TASK DETAILS
The reply should hold every line of the listing exactly, and none of its images.

....

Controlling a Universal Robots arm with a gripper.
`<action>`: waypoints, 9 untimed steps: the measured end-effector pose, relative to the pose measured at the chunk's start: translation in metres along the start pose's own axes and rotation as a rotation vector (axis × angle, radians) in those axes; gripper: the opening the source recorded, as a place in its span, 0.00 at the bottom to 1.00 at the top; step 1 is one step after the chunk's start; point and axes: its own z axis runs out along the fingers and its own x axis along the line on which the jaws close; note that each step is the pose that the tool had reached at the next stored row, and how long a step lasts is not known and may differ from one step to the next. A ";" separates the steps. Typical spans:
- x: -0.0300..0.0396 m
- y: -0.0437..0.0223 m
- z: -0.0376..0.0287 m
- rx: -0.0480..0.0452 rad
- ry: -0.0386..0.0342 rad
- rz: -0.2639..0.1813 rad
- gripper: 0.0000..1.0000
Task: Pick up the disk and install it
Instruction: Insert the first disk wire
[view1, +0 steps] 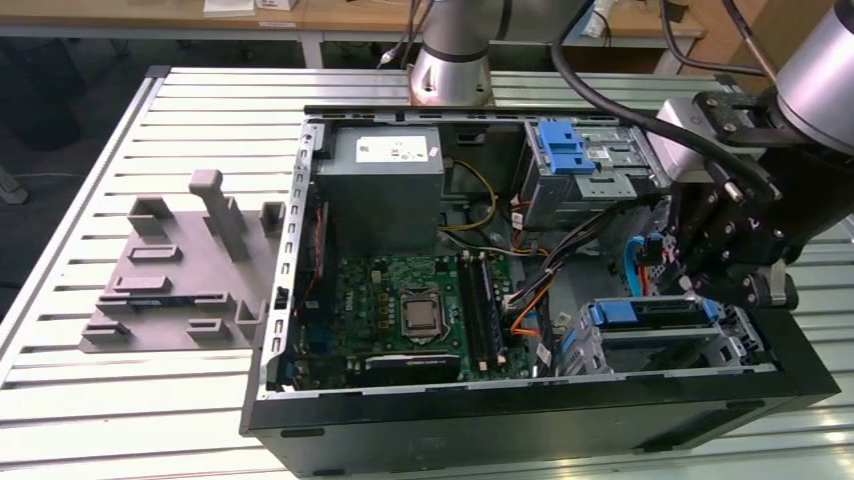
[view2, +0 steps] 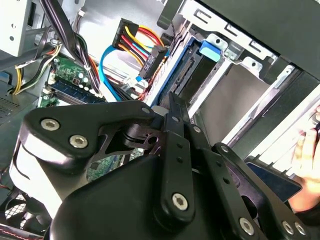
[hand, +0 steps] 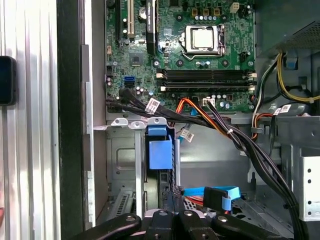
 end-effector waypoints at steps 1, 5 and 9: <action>-0.0004 -0.0003 0.0000 0.0000 0.0000 0.000 0.11; -0.0014 -0.0009 -0.0008 0.0000 0.0004 0.000 0.11; -0.0023 -0.0011 -0.0034 0.0000 0.0001 0.000 0.11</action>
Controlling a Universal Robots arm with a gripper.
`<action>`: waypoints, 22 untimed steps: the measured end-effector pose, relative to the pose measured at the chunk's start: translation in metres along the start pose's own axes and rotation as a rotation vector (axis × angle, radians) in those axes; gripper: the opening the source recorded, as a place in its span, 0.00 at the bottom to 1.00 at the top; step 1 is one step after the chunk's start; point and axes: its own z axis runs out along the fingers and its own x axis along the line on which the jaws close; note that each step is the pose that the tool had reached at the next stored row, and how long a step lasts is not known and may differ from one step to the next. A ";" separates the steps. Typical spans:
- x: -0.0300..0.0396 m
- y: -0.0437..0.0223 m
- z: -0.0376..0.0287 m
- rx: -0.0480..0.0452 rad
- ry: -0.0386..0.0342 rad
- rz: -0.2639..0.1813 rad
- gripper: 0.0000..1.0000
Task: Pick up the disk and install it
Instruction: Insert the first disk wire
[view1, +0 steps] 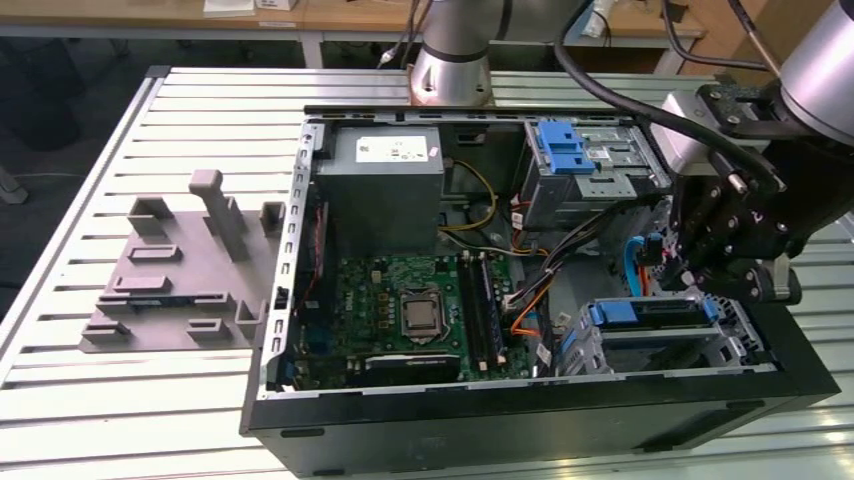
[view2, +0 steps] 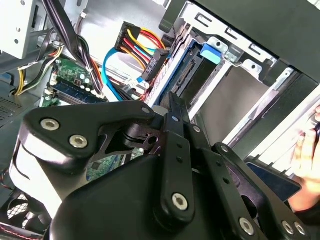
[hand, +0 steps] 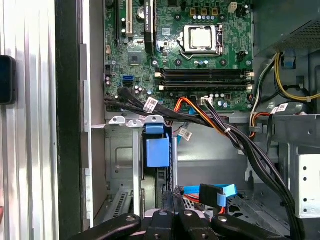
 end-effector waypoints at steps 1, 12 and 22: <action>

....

ANSWER
Controlling a Universal Robots arm with a gripper.
`<action>`: waypoints, 9 untimed steps: the measured end-effector pose, relative to the pose measured at the chunk's start: translation in metres along the start pose's own axes and rotation as a rotation vector (axis × angle, radians) in those axes; gripper: the opening the source recorded, as a place in its span, 0.00 at the bottom to 1.00 at the top; step 1 is one step after the chunk's start; point and axes: its own z axis runs out along the fingers and its own x axis along the line on which the jaws close; note that each step is the pose that the tool had reached at the next stored row, and how long a step lasts is not known and may differ from one step to the next. A ";" separates the steps. Typical spans:
- x: -0.0300..0.0396 m
- y: -0.0437..0.0223 m
- z: -0.0376..0.0287 m
- rx: -0.0480..0.0452 rad
- ry: -0.0386..0.0342 rad
- rz: -0.2639..0.1813 rad
- gripper: 0.0000..1.0000
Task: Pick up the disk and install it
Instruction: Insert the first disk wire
[view1, +0 steps] 
[view2, +0 steps] 
[hand, +0 steps] 
 end-effector waypoints at steps 1, 5 and 9: <action>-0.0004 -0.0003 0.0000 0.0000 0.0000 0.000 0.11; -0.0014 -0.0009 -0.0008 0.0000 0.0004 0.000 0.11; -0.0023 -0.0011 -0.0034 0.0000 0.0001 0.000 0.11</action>
Controlling a Universal Robots arm with a gripper.
`<action>`: waypoints, 22 untimed steps: the measured end-effector pose, relative to the pose measured at the chunk's start: translation in metres along the start pose's own axes and rotation as a rotation vector (axis × angle, radians) in those axes; gripper: the opening the source recorded, as a place in its span, 0.00 at the bottom to 1.00 at the top; step 1 is one step after the chunk's start; point and axes: its own z axis runs out along the fingers and its own x axis along the line on which the jaws close; note that each step is the pose that the tool had reached at the next stored row, and how long a step lasts is not known and may differ from one step to the next. A ";" separates the steps. Typical spans:
- x: -0.0300..0.0396 m
- y: -0.0437..0.0223 m
- z: -0.0376..0.0287 m
- rx: -0.0480..0.0452 rad
- ry: -0.0386..0.0342 rad
- rz: -0.2639..0.1813 rad
- gripper: 0.0000..1.0000
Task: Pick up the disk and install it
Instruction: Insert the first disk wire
[view1, +0 steps] 
[view2, +0 steps] 
[hand, +0 steps] 
 end-effector waypoints at steps 1, 12 and 22: <action>

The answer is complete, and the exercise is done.